Cyberstalking is the use of computers or other electronic technology to facilitate stalking. In Davis (2001), Lucks identified a separate category of stalkers who instead of a terrestrial means, prefer to perpetrate crimes against their targeted victims through electronic and online means. Amongst college students, Ménard and Pincus found that men who had a high score of sexual abuse as children and narcissistic vulnerability were more likely to become stalkers. Out of the women who participated in their study, 9% were cyberstalkers meanwhile only 4% were overt stalkers. In addition, the male participants revealed the opposite, 16% were overt stalkers while 11% were cyberstalkers. Alcohol and physical abuse both played a role in predicting women’s cyberstalking and in men, “preoccupied attachment significantly predicted cyber stalking”.

Stalking by groups

According to a U.S. Department of Justice special report a significant number of people reporting stalking incidents claim that they had been stalked by more than one person, with 18.2% reporting that they were stalked by two people, 13.1% reporting that they had been stalked by three or more. The report did not break down these cases into numbers of victims who claimed to have been stalked by several people individually, and by people acting in concert. A question asked of respondents reporting three or more stalkers by polling personnel about whether the stalking was related to co-workers, members of a gang, fraternities, sororities, etc., did not have its responses indicated in the survey results as released by the DOJ. The data for this report was obtained via the 2006 Supplemental Victimization Survey (SVS), conducted by the U.S. Census Bureau for the Department of Justice.
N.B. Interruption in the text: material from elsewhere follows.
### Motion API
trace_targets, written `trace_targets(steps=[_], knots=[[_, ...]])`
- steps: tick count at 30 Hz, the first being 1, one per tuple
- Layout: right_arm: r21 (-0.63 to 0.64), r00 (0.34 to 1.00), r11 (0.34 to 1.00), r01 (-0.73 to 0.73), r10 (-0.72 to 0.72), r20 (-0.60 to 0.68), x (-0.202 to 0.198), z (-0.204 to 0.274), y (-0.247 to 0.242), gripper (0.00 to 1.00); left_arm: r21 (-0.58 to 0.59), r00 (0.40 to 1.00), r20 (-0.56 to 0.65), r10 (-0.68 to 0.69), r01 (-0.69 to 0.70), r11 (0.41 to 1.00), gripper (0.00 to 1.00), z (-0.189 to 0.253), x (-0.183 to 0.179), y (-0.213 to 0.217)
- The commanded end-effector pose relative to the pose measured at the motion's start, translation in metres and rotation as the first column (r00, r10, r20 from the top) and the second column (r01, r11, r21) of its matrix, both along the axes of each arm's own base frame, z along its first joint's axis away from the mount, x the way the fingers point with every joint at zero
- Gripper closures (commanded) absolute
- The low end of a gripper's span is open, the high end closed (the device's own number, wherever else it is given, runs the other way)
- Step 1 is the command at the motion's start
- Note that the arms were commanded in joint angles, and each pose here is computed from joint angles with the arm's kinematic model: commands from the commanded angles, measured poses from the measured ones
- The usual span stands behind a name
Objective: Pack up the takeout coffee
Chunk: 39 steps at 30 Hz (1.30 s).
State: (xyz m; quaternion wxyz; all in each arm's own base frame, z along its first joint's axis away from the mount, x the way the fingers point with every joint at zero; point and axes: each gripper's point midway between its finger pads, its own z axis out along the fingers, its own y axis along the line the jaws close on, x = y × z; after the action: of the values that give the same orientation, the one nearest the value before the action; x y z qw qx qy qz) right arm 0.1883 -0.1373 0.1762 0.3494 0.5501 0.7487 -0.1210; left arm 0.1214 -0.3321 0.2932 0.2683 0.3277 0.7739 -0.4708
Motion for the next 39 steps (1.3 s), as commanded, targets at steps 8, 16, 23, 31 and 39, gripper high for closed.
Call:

According to a United Kingdom study by Sheridan and Boon, in 5% of the cases they studied there was more than one stalker, and 40% of the victims said that friends or family of their stalker had also been involved. In 15% of cases, the victim was unaware of any reason for the harassment.

Over a quarter of all stalking and harassment victims do not know their stalkers in any capacity. About a tenth responding to the SVS did not know the identities of their stalkers. 11% of victims said they had been stalked for five years or more.